Monday, 25 November 2024

Investigations reveal $26.5m of Halliburton plea bargain money cannot be located

INVESTIGATIONS into the controversial $182m Halliburton bribery scandal have revealed that the $26.5m plea bargain money received from the oil servicing company was not paid into any of the federal government's accounts.

In one of Nigeria's biggest ever bribery scandals, Halliburton was alleged to have bribed government ministers to get awarded an oil contract.
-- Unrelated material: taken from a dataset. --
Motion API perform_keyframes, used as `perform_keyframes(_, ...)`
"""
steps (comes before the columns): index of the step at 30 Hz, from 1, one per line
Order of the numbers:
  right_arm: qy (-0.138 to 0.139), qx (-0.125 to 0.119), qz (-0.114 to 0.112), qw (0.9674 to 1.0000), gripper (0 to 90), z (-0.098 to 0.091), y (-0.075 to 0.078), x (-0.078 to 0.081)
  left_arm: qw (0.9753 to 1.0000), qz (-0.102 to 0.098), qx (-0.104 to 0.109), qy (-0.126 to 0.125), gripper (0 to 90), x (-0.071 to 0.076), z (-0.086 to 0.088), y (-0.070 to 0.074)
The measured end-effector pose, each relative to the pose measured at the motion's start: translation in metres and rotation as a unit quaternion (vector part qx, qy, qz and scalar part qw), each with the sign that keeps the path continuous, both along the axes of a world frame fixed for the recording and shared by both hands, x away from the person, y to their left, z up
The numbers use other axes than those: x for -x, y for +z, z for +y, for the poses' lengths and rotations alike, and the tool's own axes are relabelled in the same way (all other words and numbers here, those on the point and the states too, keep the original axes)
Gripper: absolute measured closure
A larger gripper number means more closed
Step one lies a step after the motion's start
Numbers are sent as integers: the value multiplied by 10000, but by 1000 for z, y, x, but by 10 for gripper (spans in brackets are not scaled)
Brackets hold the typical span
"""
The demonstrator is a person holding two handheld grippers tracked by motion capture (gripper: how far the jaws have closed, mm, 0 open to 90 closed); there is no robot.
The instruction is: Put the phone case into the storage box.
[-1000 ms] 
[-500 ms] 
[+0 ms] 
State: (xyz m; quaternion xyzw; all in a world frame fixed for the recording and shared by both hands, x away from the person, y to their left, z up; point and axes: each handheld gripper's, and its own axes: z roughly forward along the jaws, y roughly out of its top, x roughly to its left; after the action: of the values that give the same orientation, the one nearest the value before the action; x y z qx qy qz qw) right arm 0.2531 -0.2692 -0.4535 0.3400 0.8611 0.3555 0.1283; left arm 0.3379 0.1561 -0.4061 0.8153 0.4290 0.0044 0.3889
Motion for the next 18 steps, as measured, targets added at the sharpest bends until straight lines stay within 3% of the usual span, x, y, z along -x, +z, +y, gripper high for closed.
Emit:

When the matter came to light in the US, Halliburton's former chief executive Mark Fish, entered into a plea bargain, which involved paying $26.5m to get charges dropped.

 Originally, Jeffery Tessler, the UK-based lawyer who handled the distribution of the bribe money to the persons indicted through Swiss accounts, was among those convicted in the US and sentenced to 21 years in prison after pleading guilty to corruption charges in 2012. The scandal blew open following a bid by Halliburton to win a $6bn contract for the engineering design and construction of the Bonny Island Liquefied Natural Gas project.

 Since assuming office, President Muhammadu Buhari has reopened investigations into the case and sources closer to the matter say the money paid by Halliburton in a bid to evade prosecution, may have been shared by three prominent Nigerians. According to the source, consequent upon the sharing, the Federal Ministry of Justice organised what was described as a kangaroo prosecution of a former special assistant to an erstwhile president but he was discharged and acquitted. 

 “The ploy was to use the former special assistant as scapegoat with a view to causing diversion and allowing the big culprits to escape justice,” the source added. He pointed out that the prominent Nigerians who shared the money include a former anti-corruption chief and a former minister.

 US government officials have recently informed the Nigerian government that over $142m of the bribery money was still in their hands and some European nations but that the money would only be returned if all those involved in the scandal were prosecuted. They reportedly based their argument on the fact that all those from the US involved in the bribery scam had been prosecuted and money recovered from them.